Non si mettono sotto accusa in alcun modo le doti da regista di Nolan, è indubbio che sappia come utilizzare una macchina da presa, e le scene d’azione di cui è capace ne sono una prova. Ciononostante, sin dai tempi dei bardi alla Omero, per raccontare una storia è necessario avere un narratore, ogni altro orpello è funzionale a rendere quella narrazione più artistica o coinvolgente (o entrambe, come solo le grandi opere sanno fare); e Nolan sembra mostrare sempre più, film dopo film, le sue evidenti carenze da narratore, toccando sempre più spesso delle punte di amatorialità in situazioni e linguaggio che competono più al mondo delle fiction che del cinema.
Nessuno mette in dubbio che sia un regista coraggioso nel voler osare la trattazione di tematiche non comuni nei suoi film.
Ma a questo – per le carenze da narratore cui si accennava (o, forse, perché ingabbiato da budget troppo alti che ne frenano le libertà) – non riesce ad abbinare una narrazione minimamente coinvolgente, o perlomeno strutturata, che abbia un ritmo.
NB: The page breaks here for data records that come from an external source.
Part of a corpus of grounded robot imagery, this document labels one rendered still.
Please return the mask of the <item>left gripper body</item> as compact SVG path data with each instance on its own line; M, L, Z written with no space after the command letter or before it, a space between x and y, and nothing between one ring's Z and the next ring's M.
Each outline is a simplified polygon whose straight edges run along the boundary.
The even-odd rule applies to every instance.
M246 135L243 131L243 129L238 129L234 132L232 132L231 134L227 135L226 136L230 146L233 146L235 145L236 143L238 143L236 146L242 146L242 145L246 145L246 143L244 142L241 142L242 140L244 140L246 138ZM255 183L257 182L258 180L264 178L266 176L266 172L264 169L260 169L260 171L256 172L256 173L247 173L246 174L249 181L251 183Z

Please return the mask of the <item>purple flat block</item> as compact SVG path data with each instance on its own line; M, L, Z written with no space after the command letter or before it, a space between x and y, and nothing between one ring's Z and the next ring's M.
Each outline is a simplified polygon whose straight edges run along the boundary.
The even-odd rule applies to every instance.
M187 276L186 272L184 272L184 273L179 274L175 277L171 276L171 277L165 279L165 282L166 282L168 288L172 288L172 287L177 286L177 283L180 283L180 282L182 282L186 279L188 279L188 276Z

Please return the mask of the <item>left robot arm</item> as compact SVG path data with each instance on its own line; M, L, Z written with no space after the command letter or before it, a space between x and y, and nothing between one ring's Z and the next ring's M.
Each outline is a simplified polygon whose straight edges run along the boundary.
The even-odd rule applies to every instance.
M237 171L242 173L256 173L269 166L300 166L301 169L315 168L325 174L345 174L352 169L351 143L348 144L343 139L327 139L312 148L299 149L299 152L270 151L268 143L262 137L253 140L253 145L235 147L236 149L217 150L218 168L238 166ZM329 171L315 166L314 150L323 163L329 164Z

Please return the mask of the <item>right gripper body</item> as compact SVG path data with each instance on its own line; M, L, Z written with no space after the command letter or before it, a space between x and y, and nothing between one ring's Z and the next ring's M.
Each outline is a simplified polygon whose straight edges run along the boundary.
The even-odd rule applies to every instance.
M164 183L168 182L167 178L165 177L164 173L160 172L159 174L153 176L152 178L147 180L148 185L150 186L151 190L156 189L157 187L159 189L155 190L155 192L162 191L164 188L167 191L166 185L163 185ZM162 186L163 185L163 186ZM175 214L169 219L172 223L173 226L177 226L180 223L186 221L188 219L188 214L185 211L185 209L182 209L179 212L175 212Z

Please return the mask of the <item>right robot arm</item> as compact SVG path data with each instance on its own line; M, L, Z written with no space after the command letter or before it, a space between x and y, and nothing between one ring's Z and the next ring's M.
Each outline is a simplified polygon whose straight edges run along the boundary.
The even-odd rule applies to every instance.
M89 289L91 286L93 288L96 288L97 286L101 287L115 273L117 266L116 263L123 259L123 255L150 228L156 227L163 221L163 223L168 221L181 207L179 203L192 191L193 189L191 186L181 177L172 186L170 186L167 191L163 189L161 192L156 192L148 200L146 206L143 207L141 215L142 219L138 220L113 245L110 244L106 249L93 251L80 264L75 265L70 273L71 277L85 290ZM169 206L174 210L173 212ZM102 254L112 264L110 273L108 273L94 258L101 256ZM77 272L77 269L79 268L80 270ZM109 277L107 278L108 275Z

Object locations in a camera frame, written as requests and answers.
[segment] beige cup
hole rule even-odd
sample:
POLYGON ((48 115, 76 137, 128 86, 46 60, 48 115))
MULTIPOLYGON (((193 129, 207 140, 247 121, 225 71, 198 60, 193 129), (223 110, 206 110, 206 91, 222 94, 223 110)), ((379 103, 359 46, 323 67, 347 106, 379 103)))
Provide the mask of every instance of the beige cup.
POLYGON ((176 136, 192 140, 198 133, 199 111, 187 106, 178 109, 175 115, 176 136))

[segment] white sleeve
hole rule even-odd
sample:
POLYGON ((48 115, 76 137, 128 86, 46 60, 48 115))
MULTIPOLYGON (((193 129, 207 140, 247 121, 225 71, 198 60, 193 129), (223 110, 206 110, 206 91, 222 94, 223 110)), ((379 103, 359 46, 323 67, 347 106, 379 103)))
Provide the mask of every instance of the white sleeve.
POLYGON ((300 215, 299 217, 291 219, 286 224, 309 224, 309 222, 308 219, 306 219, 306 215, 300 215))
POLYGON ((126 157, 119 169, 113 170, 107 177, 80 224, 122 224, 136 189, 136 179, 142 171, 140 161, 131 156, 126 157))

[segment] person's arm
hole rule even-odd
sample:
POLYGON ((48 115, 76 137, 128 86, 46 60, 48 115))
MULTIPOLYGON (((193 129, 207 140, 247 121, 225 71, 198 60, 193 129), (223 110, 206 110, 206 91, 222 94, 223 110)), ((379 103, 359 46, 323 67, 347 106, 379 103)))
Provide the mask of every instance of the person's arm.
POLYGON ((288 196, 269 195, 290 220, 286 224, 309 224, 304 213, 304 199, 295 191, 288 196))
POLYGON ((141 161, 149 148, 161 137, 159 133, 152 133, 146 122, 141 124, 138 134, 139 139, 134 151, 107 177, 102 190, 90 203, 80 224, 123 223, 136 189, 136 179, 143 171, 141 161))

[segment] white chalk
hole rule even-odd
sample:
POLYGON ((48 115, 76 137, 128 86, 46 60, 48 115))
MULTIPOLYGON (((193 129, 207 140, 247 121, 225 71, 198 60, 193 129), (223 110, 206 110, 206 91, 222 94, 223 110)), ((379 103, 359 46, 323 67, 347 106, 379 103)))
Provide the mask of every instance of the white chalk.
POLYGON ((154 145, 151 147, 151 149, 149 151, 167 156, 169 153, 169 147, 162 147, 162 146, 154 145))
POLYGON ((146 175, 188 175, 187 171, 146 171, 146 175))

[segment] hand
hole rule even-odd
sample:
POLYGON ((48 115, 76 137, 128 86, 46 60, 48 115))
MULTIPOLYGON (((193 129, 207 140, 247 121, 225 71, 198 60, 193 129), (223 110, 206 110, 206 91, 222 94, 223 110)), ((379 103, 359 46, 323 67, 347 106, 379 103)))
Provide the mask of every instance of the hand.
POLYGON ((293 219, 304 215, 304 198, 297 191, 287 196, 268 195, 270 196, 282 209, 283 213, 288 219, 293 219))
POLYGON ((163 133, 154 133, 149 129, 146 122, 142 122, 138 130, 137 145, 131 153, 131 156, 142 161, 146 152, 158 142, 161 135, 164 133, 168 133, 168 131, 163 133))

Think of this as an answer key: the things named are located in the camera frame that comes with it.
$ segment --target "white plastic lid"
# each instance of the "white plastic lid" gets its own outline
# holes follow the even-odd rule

È questa la cosa che salta più all’occhio osservando Tenet, qualcosa che nessun film di Nolan aveva mai raggiunto prima: la totale assenza di ritmo, assumendo le sembianze di un costante galoppo forsennato, sin quando non si dice “basta, pietà: un po’ di respiro”.
Se a ciò si aggiungono personaggi ridotti a semplici macchiette, il quadro che ne risulta è quasi impietoso (dote risultata perfetta in Dunkirk, film quasi totalmente privo di banalità e retorica, riuscitissimo forse in modo quasi involontario, potremmo dire malignamente). Ancor più che in Inception e Interstellar, dove seppur spesso banali quando non patetici, i personaggi avevano una parvenza di struttura, qui si è di fronte a un nulla cosmico della scrittura. E un discorso analogo potrebbe benissimo essere compiuto riguardo le situazioni in cui si trovano invischiati, prevedibili sin dalla prima mezz’ora e mascherate di illusoria complessità.
È un bene che Nolan salvi certo cinema di massa dalle derive di personaggi discutibili come Bay o Snyder, ciò è chiaro.
La condizione da porre è però ormai evidente: non lo si definisca cinema impegnato, o addirittura colto. A parte due o tre ottimi film, quando non addirittura memorabili, si è ormai intuita la strada che Nolan ha deciso di intraprendere, e chi scrive lo afferma con tutto il dispiacere possibile di chi lo considerava – e, in cuor suo (come forse solo gli amori più intensi e poi traditi sanno fare), un po’ lo considera ancora – un vero talento; con tutto il dispiacere di chi considera The Prestige uno dei migliori film del ventunesimo secolo, e uno dei migliori film di fantascienza di sempre. Sembrava fosse Kubrick… invece era uno Spielberg.